In the eyes of a husband who does not value or even love his wife, if the wife is a housewife, he thinks that the woman should bear the responsibility of making money and support the family; if the wife is a strong woman, he thinks that a woman should be a husband and child. Even if his wife has a good job and has done housework well, he will think that she is not remarkable, just doing what a woman should do, and even thinking that she is not doing well enough.

Women are not afraid of giving, but they are afraid that they will not be recognized and cherished.

If my husband tells me that although you are tired, but these are all you should do, women should do the housework well and take care of the children. Then I will choose to divorce him. Many things in the family are not whether they should or should not, but whether they are willing or not. If you respect me and cherish me, I am willing to pay for you. If you don’t see my value, and take my contribution for granted, then I won’t continue to be stupid.

This is an era of equality between men and women. It is no longer the old model of male dominating outside and female dominating inside, but both men and women can make money to support their families, so naturally both men and women should take on housework together.

In a family, it shouldn’t be caressing.

In fact, there is no way to caress. Because there are so many things that need to be done in the operation of the family, you can’t assign who will do which in detail and thoughtfully, completely fair and just. He did one more and you did one less. This is normal. And what we care about is often not how much I did more, but that I did so much, but you can’t see it.
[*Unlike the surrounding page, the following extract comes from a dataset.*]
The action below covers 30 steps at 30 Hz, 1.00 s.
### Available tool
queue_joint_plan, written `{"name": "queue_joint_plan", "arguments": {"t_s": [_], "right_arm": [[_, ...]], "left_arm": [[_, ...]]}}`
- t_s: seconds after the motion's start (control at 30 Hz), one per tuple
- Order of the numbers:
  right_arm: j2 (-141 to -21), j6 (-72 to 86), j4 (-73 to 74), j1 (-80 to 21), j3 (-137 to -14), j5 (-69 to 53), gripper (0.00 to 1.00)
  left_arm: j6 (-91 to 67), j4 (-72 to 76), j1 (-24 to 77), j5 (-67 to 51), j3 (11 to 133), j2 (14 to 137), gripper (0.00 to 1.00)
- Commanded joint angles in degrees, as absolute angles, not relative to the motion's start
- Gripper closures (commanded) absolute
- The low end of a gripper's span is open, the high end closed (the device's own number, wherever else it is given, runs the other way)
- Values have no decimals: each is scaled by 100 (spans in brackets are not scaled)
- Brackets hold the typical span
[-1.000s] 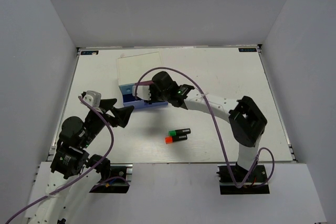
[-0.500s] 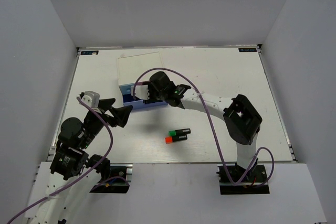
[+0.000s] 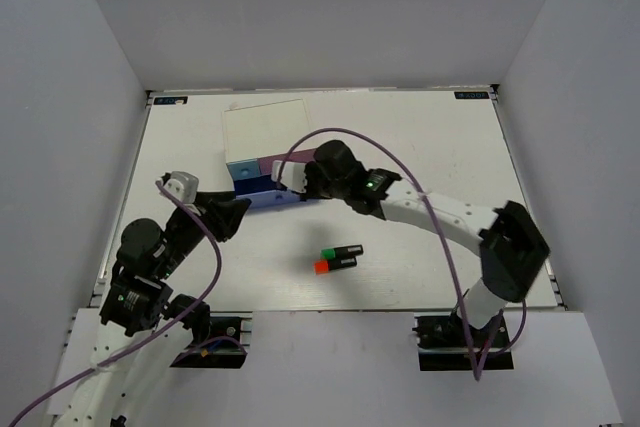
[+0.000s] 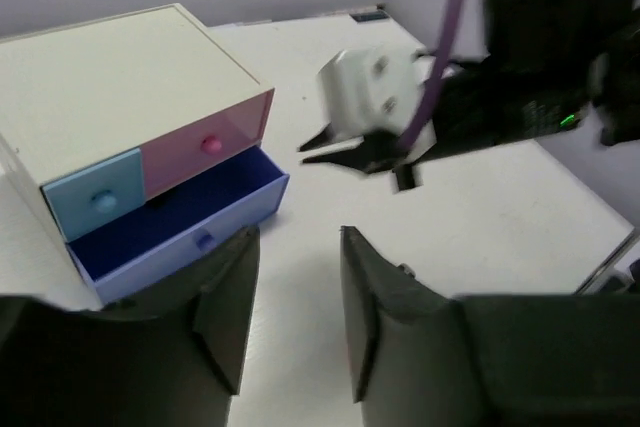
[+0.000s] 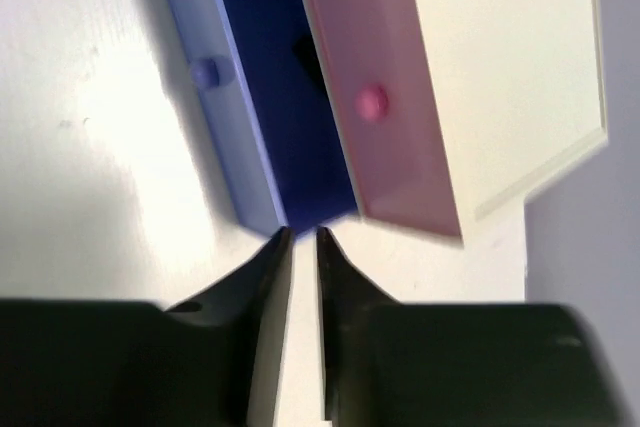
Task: Sort the stationery into containers
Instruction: Place the stationery into the container
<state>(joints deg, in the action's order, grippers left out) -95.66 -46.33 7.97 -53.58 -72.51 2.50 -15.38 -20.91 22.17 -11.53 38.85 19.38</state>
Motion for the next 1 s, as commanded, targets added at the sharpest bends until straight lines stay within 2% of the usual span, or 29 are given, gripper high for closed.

When the wife goes out to work like the husband, the husband should have the consciousness of sharing the housework. When the husband is more tiring than his wife at work, the wife should also be conscious of providing her husband with rest conditions. This is the model that a healthy family should have.

Switch your roles

Men are only husbands and fathers when they come home, women are only wives and mothers when they come home. Men like to say, “I do big things, and I don’t need to do these trivial chores.” Any big thing must be done on the basis of doing small things. How can you sweep the world without sweeping a house?

You may be the backbone of the leader when you are outside. You may meet a few foreign guests in a few foreign languages. You have a great reputation, but when you come home, please remember to switch your role. You are a husband and a father. Neatness and order.

The great director Li Ang will mop the housework when he goes home after receiving the Oscar’s little golden man, and he makes no secret that he often does housework and likes to do housework with his wife, even when he is not working. He does housework.